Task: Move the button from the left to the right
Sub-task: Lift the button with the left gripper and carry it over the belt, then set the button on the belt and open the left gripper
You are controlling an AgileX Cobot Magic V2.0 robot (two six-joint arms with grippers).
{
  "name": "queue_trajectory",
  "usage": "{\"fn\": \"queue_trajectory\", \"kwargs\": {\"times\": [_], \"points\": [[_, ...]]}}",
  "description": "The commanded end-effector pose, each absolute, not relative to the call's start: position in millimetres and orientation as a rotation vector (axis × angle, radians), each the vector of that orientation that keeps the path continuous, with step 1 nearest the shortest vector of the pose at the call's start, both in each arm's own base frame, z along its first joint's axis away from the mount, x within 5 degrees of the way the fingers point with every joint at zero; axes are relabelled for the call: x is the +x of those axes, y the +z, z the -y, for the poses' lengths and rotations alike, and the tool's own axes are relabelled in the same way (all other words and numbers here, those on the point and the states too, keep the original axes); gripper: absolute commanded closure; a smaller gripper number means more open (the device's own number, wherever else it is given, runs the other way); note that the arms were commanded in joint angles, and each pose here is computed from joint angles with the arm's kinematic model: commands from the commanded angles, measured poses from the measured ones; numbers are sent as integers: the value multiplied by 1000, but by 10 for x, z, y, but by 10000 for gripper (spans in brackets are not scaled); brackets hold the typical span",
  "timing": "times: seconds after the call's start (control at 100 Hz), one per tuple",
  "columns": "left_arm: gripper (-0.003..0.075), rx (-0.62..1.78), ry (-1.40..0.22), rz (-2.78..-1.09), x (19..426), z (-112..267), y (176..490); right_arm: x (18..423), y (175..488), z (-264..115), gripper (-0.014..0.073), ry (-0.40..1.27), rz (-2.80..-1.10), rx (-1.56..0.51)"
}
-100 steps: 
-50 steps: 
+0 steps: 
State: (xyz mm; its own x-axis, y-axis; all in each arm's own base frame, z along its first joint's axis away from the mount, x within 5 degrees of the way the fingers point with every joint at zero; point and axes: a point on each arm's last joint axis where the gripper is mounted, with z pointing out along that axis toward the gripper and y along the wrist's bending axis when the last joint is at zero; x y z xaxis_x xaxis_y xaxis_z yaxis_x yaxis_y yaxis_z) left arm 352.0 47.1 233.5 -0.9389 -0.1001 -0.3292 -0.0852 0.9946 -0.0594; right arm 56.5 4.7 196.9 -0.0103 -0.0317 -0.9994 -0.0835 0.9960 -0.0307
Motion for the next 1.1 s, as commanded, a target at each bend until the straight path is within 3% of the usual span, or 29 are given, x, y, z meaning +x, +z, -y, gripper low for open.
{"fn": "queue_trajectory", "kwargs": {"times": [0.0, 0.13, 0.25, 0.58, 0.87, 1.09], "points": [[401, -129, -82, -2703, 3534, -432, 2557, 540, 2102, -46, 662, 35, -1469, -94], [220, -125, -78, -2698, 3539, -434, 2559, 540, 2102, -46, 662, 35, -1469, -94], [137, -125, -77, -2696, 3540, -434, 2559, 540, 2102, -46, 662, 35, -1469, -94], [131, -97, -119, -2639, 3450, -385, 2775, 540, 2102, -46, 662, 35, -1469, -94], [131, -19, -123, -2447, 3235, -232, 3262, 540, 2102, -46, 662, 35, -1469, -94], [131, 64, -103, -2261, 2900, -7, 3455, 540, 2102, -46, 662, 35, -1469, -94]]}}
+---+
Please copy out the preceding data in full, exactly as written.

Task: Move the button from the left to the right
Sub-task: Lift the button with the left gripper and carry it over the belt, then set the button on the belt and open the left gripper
You are controlling an AgileX Cobot Magic V2.0 robot (two six-joint arms with grippers).
{
  "name": "queue_trajectory",
  "usage": "{\"fn\": \"queue_trajectory\", \"kwargs\": {\"times\": [_], \"points\": [[_, ...]]}}",
  "description": "The commanded end-effector pose, each absolute, not relative to the call's start: position in millimetres and orientation as a rotation vector (axis × angle, radians), each the vector of that orientation that keeps the path continuous, with step 1 nearest the shortest vector of the pose at the call's start, both in each arm's own base frame, z along its first joint's axis away from the mount, x within 5 degrees of the way the fingers point with every joint at zero; axes are relabelled for the call: x is the +x of those axes, y the +z, z the -y, for the poses' lengths and rotations alike, and the tool's own axes are relabelled in the same way (all other words and numbers here, those on the point and the states too, keep the original axes); gripper: absolute commanded closure; a smaller gripper number means more open (the device's own number, wherever else it is given, runs the other way); note that the arms were commanded in joint angles, and each pose here is computed from joint angles with the arm's kinematic model: commands from the commanded angles, measured poses from the measured ones; numbers are sent as integers: the value multiplied by 1000, but by 10 for x, z, y, but by 10000 for gripper (spans in brackets are not scaled); brackets hold the typical span",
  "timing": "times: seconds after the call's start (control at 100 Hz), one per tuple",
  "columns": "left_arm: gripper (-0.003..0.075), rx (-0.62..1.78), ry (-1.40..0.22), rz (-2.78..-1.09), x (19..426), z (-112..267), y (176..490); right_arm: x (18..423), y (175..488), z (-264..115), gripper (-0.014..0.073), ry (-0.40..1.27), rz (-2.80..-1.10), rx (-1.56..0.51)"
}
-100 steps: 
-50 steps: 
+0 steps: 
State: (xyz mm; its own x-axis, y-axis; all in each arm's own base frame, z along its first joint's axis away from the mount, x within 5 degrees of the way the fingers point with every joint at zero; point and axes: a point on each arm's last joint axis where the gripper is mounted, with z pointing out along that axis toward the gripper and y along the wrist's bending axis when the last joint is at zero; x y z xaxis_x xaxis_y xaxis_z yaxis_x yaxis_y yaxis_z) left arm 352.0 47.1 233.5 -0.9389 -0.1001 -0.3292 -0.0852 0.9946 -0.0594; right arm 56.5 4.7 196.9 -0.0103 -0.0317 -0.9994 -0.0835 0.9960 -0.0307
Motion for the next 1.1 s, as commanded, a target at each bend until the straight path is within 3% of the usual span, or 29 are given, x, y, z meaning +x, +z, -y, gripper low for open.
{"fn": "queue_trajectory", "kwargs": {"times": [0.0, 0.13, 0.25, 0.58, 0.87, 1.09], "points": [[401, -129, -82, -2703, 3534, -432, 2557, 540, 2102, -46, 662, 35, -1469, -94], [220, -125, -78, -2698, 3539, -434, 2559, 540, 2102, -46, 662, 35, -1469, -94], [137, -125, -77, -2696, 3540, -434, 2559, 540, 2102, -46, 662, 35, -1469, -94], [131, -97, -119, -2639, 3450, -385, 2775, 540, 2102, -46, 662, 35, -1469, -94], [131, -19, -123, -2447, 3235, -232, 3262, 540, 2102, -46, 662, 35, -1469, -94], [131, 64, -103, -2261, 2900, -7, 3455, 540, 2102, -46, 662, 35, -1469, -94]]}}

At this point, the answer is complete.